■ Provided data:
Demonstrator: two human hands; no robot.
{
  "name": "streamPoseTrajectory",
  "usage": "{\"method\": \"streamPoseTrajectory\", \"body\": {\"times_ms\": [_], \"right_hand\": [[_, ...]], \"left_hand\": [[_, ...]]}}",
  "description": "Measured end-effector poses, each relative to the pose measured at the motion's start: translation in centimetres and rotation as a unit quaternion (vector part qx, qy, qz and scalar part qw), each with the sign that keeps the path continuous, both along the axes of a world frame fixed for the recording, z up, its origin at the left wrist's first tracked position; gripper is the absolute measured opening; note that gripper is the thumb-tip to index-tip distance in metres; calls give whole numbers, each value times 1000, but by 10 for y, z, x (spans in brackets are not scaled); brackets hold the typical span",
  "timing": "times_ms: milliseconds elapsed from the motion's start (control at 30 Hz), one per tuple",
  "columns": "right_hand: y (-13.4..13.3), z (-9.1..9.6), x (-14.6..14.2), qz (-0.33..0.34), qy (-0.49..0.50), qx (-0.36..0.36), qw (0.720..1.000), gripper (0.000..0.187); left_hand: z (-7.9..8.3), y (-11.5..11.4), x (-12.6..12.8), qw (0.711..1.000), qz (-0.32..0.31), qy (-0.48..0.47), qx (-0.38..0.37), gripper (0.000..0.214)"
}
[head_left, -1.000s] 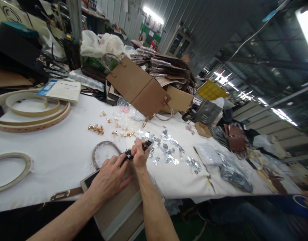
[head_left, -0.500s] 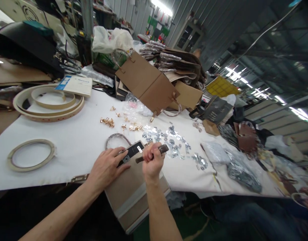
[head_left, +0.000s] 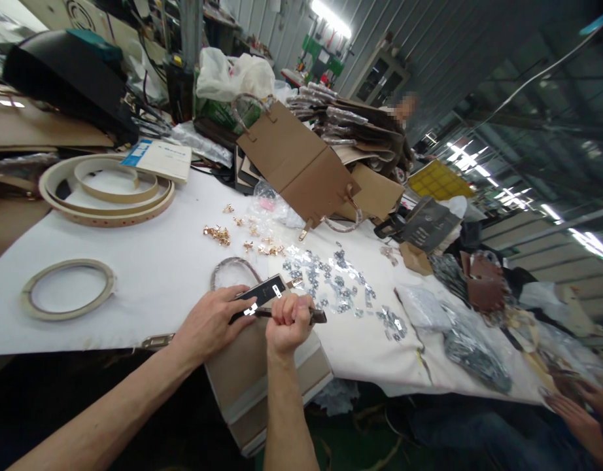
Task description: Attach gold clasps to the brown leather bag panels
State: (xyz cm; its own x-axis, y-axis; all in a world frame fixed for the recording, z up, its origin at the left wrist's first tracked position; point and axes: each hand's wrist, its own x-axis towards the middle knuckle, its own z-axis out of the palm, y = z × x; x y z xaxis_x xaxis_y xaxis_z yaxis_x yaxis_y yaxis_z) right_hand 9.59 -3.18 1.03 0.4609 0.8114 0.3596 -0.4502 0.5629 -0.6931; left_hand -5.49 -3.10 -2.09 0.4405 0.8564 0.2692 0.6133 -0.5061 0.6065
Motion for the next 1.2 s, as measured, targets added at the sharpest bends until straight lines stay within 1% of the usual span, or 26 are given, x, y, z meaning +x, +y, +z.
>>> {"method": "streamPoseTrajectory", "body": {"times_ms": [200,433,500,567,600,633,667,733,800,900,967,1033,1200], "right_hand": [[0,-2,-5,-30,-17,-9,999,40],[1,-8,-13,-59,-66,-9,996,37],[0,-12,-15,-73,-131,-31,988,38],[-1,-16,-16,-87,-236,-66,966,39],[-2,-18,-16,-92,-277,-81,953,40],[-3,-19,-14,-93,-297,-92,946,41],[-3,-19,-12,-88,-292,-97,947,41],[-2,-15,-5,-70,-226,-93,967,42],[2,-6,4,-62,-152,-72,984,42],[9,11,12,-67,-93,-45,992,43],[16,20,10,-45,-89,-55,994,45],[22,25,3,-15,-103,-79,991,47],[37,26,-16,22,-144,-139,980,49]], "left_hand": [[1,2,3,999,6,-27,-26,30],[1,5,4,999,-6,-42,-17,29],[1,4,6,999,-8,-47,-16,28],[2,1,9,998,-22,-51,-18,27],[2,0,10,998,-30,-51,-18,28],[2,-2,12,998,-34,-47,-17,30],[1,-3,12,998,-34,-42,-14,30],[-1,-3,10,999,-20,-33,-1,29],[-4,-2,4,999,-2,-31,18,30],[-7,3,-7,998,18,-29,45,33],[-8,5,-12,998,23,-26,51,33],[-8,6,-13,998,24,-32,50,32],[-6,5,-12,998,34,-44,37,29]]}}
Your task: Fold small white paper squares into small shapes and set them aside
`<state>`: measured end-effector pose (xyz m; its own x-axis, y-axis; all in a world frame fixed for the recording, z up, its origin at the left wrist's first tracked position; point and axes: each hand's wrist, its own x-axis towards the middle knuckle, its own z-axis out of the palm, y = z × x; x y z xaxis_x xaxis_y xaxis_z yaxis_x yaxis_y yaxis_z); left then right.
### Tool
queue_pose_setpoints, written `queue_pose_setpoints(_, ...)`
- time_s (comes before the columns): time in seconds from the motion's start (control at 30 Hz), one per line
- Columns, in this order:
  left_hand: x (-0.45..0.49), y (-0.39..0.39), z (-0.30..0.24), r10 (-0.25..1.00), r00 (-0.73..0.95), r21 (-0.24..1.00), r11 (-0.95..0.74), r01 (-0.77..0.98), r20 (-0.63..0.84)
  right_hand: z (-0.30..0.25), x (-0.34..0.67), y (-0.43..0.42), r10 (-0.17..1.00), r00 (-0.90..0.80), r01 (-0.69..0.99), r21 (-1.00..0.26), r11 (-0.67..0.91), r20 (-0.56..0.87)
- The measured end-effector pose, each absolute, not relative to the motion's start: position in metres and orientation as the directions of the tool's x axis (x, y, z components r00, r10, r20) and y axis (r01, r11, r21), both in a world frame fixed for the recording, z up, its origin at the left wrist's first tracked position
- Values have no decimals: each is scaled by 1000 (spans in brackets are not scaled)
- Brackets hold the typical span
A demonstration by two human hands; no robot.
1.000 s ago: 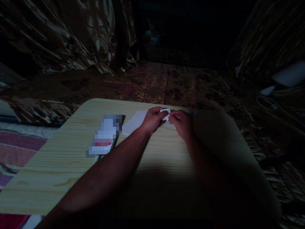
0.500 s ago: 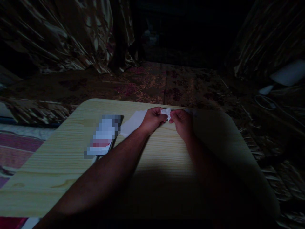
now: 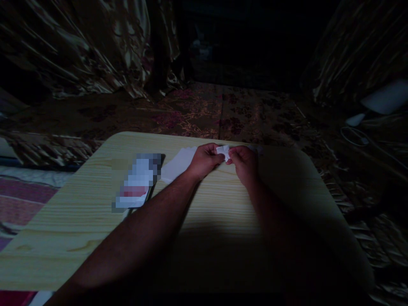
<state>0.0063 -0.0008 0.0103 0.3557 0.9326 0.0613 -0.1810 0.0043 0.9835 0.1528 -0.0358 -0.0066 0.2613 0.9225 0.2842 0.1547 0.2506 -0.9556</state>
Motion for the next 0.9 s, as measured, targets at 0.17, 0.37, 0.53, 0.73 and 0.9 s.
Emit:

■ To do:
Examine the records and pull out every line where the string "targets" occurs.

■ Exercise solution:
Motion for the next 1.2 s, as measured, targets added at the sharpest bends until straight lines stay within 1% of the usual span, or 26 are given, x, y, z meaning +x, +y, +z.
Motion for the next 0.9 s, as measured, targets at 0.17, 0.37, 0.53, 0.73 and 0.9 s.

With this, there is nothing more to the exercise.